2. Een coalitie moet een brede en diverse groep actoren in de gemeenschap omvatten.

3. Een coalitie moet de macht gelijk verdelen en moet ook een overeengekomen lokale leider of instelling hebben.

Surfonomics

"Surfonomics' heeft als doel de economische bijdragen van surfen aan lokale en regionale economieën te documenteren. Door middel van Surfonomics-onderzoek bepalen we de economische waarde van een golf en surfen voor lokale gemeenschappen om beleidsmakers te helpen betere keuzes te maken om hun kustbronnen en golven te beschermen.

Met behulp van een strandonderzoek onder surfers in San Miguel, Ensenada, konden we berekenen dat een gemiddelde toerist ongeveer 111 US dollar per dag uitgeeft. Aangezien de gemiddelde surfer 10 dagen per jaar in het gebied doorbrengt, is berekend dat een bezoekende surfer 1.151 US dollar per jaar uitgeeft in Ensenada.

Deze cijfers tonen aan dat surfen bijdraagt aan de lokale economie van Ensenada en dat besluitvormers rekening moeten houden met het belang van de surfzone in termen van kustbeheer.

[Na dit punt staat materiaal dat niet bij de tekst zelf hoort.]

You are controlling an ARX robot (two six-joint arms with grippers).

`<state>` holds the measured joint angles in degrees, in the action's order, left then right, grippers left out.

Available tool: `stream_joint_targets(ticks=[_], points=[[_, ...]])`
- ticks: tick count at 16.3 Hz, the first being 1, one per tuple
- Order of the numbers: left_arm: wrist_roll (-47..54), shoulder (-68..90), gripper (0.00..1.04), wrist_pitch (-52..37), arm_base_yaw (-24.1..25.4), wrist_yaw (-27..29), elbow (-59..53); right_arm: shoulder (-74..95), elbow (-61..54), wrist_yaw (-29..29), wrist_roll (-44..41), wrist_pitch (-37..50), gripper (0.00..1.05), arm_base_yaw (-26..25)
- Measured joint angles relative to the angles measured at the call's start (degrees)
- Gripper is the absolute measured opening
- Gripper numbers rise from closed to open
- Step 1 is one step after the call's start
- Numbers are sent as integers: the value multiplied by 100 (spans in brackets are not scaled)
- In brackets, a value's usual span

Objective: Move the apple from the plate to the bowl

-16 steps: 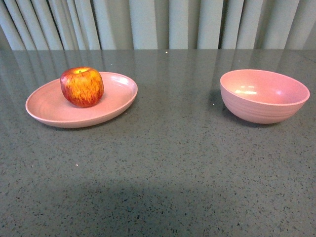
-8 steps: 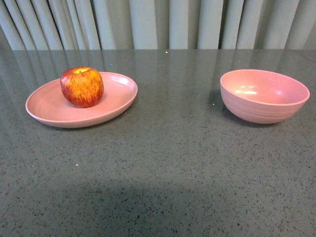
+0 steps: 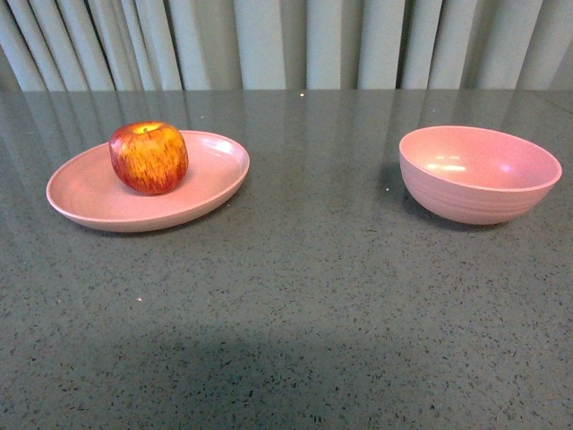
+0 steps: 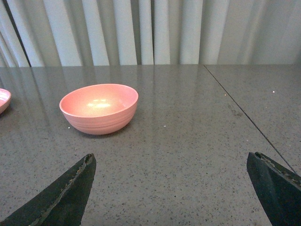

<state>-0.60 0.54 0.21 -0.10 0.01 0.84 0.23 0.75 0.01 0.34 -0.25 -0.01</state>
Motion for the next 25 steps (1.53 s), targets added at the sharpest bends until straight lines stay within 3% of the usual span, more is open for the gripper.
stream_joint_targets(ticks=[5,7,11,14,16,19,25], points=[[0,0,98,0,0,0,0,0,0,0,0,0,98,0],[0,0,98,-2,0,4,0,951,570,968,426,-1364,98,-306],[0,0,98,-2,0,0,0,2000,1401,1285,525,-354,98,-393],[0,0,98,-2,0,0,0,3921,2621,975,459,691,98,157],[0,0,98,0,0,0,0,5445,3755,553,339,929,98,472],[2,0,98,-2,0,0,0,7222,4883,-50,195,844,98,796],[0,0,98,0,0,0,0,9062,5914,-155,184,157,98,824]])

  • Vrijwilligers om het enquête-instrument uit te voeren
  • Samenwerkingsverbanden met academische instellingen
  • Er is een brede coalitie van belanghebbenden nodig om een rigoureus academisch onderzoek zoals Surfonomics uit te voeren. Er moeten relaties en vertrouwen worden opgebouwd met lokale hotels en verhuurbedrijven, bedrijfseigenaren, toerismebureaus, surfwinkels en -bedrijven, en het allerbelangrijkste, de surfgemeenschap zelf. Al deze belanghebbenden moeten informatie delen en deelnemen aan het onderzoek om een accuraat beeld te krijgen van de economie van het surftoerisme in een bepaald gebied.

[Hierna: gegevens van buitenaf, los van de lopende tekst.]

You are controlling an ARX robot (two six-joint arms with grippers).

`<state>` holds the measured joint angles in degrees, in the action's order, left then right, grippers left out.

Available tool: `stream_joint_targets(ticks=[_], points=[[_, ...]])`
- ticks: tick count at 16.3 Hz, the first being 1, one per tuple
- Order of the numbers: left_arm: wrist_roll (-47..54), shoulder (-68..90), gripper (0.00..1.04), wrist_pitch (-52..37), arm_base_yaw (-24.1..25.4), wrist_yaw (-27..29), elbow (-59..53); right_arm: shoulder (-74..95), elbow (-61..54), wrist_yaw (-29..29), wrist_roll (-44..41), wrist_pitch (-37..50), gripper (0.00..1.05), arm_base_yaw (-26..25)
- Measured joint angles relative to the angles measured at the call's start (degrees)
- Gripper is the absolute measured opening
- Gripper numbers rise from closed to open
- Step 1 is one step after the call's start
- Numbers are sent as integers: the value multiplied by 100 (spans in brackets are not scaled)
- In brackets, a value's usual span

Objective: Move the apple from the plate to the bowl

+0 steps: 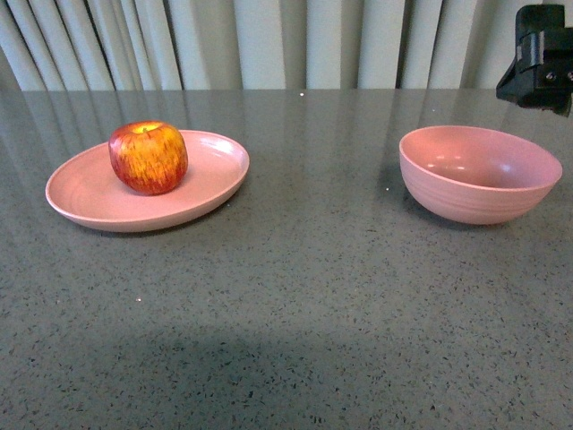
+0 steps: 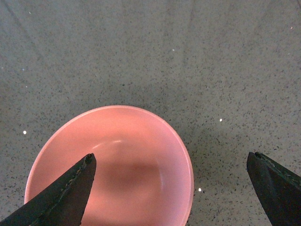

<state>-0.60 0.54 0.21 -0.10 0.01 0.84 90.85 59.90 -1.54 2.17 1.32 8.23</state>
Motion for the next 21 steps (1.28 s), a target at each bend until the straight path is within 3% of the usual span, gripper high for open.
stream_joint_targets(ticks=[11,12,16,19,21], points=[[0,0,98,0,0,0,0,1075,382,-254,201,-234,98,-188],[0,0,98,0,0,0,0,1115,413,-251,205,-275,92,-186],[0,0,98,-2,0,0,0,1121,529,-210,251,-396,50,-146],[0,0,98,0,0,0,0,1158,610,-203,348,-459,5,-155],[0,0,98,0,0,-2,0,1158,678,-177,382,-457,2,-155]])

De belangrijkste lessen zijn onder andere:

  • Inzicht in de economische bijdrage van surfen is essentieel om belanghebbenden te laten instemmen met initiatieven voor natuurbehoud.
  • Het uitvoeren van een surfonderzoek kan mensen helpen om de houding en het perspectief van bezoekers van het gebied te begrijpen.
  • Surfers spenderen een aanzienlijke hoeveelheid tijd en geld aan reizen en leveren een grote economische bijdrage aan lokale gemeenschappen.